I hope I would be on a few children’s lists in these last 30 years, both in school and at the Warner Theatre, but I will never really know. I wasn’t meant to. But there is one thing I do know. I know who is on my list – some of them are here today – John & Kristi, Mary Ann& Ed, John Pelchat and, of course, my colleagues. There are many more who are not here and those who are especially missed are my mom and dad, who look on this today, from a different place. And of course, I must add to this list, Southwest’s literacy dog, my Tibi who has left me more “for good” than anyone I can think of – she is my best life’s teacher.

In closing, I would ask the indulgence of those who have heard this recently from me, at Mr. Pelchat’s retirement party in June, but I feel it is worth repeating and acknowledging as my inspiration. This is a song lyric entitled “For Good” and it is from the Broadway show WICKED. It is a beautiful duet for the two witches from the Wizard of Oz – the good witch, young Glinda, and the young Wicked Witch, Elphaba, as they realize why they were brought into each other’s lives.
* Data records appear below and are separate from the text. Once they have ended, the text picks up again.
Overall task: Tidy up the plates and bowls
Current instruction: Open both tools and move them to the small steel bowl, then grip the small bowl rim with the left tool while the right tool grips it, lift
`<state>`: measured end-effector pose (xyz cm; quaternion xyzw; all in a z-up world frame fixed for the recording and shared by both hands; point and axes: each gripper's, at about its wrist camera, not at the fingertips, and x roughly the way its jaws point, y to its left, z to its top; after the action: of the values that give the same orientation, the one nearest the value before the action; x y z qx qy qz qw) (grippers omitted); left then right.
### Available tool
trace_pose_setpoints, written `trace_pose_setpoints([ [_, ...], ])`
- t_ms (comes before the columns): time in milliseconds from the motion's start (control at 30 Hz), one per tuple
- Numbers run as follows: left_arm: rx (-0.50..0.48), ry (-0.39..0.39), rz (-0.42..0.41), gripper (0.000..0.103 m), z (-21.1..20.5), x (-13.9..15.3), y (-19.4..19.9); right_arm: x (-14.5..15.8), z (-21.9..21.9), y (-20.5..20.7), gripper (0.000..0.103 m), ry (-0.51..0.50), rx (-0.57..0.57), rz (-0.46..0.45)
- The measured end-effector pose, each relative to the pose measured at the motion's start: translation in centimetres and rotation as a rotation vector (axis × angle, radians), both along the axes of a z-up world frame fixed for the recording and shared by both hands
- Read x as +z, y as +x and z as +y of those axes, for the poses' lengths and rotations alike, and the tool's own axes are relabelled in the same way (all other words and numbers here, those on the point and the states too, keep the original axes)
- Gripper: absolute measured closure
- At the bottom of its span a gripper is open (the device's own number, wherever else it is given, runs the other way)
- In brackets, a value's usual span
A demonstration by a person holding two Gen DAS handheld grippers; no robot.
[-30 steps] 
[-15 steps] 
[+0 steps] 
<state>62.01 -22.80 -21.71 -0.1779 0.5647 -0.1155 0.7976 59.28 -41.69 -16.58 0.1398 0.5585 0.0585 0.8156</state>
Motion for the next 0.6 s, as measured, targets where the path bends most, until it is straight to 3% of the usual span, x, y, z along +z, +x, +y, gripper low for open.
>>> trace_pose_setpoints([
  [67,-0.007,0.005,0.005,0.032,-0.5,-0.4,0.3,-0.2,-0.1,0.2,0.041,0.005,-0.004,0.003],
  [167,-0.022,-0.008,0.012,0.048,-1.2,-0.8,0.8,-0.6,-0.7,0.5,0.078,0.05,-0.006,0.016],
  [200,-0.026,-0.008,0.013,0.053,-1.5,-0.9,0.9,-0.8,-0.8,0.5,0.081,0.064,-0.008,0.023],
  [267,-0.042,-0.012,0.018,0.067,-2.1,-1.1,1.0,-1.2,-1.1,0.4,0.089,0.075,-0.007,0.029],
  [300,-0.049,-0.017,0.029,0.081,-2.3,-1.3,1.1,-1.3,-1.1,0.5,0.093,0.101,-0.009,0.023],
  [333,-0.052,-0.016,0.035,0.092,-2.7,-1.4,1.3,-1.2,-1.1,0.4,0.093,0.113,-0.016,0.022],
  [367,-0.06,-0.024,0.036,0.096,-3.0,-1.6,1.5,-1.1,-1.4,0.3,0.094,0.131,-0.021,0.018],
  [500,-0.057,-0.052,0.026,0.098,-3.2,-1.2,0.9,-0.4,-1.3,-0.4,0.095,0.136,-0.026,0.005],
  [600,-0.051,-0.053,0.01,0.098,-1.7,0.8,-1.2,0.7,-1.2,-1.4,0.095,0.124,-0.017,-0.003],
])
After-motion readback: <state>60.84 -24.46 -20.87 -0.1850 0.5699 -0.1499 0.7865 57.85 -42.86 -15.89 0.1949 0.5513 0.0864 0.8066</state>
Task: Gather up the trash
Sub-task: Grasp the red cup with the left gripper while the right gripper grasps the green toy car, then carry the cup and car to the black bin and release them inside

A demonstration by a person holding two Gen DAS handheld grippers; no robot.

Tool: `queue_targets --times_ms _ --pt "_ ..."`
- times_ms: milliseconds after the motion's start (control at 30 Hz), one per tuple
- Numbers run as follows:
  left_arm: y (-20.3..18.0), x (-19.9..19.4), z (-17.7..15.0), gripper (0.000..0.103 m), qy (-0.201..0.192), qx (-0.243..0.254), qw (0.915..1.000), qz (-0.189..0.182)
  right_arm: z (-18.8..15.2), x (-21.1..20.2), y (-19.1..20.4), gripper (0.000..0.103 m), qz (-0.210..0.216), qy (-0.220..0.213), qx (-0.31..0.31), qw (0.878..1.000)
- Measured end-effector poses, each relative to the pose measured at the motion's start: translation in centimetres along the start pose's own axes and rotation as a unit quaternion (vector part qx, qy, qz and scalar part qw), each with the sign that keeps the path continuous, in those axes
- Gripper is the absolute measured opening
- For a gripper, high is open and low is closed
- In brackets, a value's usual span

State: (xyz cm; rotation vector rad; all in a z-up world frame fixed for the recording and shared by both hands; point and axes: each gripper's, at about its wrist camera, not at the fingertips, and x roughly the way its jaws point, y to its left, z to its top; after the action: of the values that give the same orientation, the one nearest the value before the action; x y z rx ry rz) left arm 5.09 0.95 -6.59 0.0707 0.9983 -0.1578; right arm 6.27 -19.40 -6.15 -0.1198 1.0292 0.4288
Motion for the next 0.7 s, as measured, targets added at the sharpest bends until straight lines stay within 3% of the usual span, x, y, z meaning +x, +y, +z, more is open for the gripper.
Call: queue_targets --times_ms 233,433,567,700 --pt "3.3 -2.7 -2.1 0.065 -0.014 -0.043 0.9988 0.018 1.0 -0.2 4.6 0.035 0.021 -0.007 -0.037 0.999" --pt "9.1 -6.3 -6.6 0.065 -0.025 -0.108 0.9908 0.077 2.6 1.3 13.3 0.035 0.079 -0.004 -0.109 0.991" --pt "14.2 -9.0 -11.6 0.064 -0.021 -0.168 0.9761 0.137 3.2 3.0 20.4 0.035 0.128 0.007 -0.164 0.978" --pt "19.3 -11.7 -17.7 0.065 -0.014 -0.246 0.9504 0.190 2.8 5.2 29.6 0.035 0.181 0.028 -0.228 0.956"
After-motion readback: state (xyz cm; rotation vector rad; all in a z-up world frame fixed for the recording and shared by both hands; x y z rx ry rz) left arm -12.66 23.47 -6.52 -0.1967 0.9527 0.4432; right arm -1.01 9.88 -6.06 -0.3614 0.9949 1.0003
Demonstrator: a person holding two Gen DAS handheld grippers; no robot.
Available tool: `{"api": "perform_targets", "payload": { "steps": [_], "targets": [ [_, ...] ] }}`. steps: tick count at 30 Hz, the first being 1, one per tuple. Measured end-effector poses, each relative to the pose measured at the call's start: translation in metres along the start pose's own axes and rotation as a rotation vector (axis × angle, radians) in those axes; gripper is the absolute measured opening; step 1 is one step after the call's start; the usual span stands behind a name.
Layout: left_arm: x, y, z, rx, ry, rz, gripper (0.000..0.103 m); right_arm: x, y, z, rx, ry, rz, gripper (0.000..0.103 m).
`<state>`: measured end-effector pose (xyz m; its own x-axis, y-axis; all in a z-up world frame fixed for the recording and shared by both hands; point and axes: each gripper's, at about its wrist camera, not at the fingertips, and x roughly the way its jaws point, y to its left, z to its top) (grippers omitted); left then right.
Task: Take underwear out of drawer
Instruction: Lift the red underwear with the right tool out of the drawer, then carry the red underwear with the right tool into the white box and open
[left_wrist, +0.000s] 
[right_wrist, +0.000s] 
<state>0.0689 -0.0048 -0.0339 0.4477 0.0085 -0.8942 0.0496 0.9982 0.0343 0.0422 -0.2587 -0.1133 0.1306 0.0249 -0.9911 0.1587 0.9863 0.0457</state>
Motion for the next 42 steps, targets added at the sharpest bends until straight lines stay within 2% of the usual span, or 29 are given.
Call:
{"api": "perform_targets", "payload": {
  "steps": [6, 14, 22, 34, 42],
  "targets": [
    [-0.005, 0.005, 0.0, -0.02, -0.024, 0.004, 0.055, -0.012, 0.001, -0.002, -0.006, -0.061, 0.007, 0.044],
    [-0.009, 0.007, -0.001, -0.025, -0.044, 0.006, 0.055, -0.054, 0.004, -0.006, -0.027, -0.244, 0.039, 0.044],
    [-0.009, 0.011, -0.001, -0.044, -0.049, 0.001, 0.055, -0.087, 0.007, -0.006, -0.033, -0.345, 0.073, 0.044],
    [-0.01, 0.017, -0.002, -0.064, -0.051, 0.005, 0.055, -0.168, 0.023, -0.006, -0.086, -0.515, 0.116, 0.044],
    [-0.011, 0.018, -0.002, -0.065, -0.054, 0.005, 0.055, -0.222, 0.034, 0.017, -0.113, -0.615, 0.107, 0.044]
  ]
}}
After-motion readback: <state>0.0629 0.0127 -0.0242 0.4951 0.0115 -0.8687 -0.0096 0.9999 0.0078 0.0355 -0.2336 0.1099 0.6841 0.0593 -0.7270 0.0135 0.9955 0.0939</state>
Hopefully its poetry will inspire you, as it has me, to make your list of those who have changed you for good and place it where you can see it every day. Hopefully it will inspire you to get on as many lists of children as you can.

For Good – by Stephen Schwartz

I’ve heard it said

That people come into our lives

For a reason

Bringing something we must learn

And we are led

To those who help us most to grow

If we let them

And we help the in return

Well, I don’t if I believe that’s true

But I know who I am today

Because I knew you.

Like a comet pulled from orbit

As it passes a sun

Like a stream that meets a boulder

Halfway through the wood

Who can say how I’ve been changed for the better?

But because I knew you

I have been changed for good.

It may well be

That we will seldom meet again

In this lifetime

So let me say before we part

So much of me

Is made of what I learned from you

You’ll be with me

Like a handprint on my heart

And now whatever way our stories end

I know you have re-written mine

By being my friend

Like a ship blown from its mooring

By the wind of the sea

Like a seed dropped by a skybird

In a distant wood

I do believe I have been changed

For the better

Because I knew you-

Because I knew YOU

I have been changed for good

Hopefully this poetry will remind you, of those people on your own journey who have changed you for good. Hopefully, it will remind us all that we always have the awesome responsibility of trying to be on the lists of others- of children – “because they knew US, they have been changed for good.” When you return to your classroom, this poem will be on your e-mail. Print it, tack it up and reflect on its message often. For it is truly why we are all here. Thank you all here today, for changing me for good.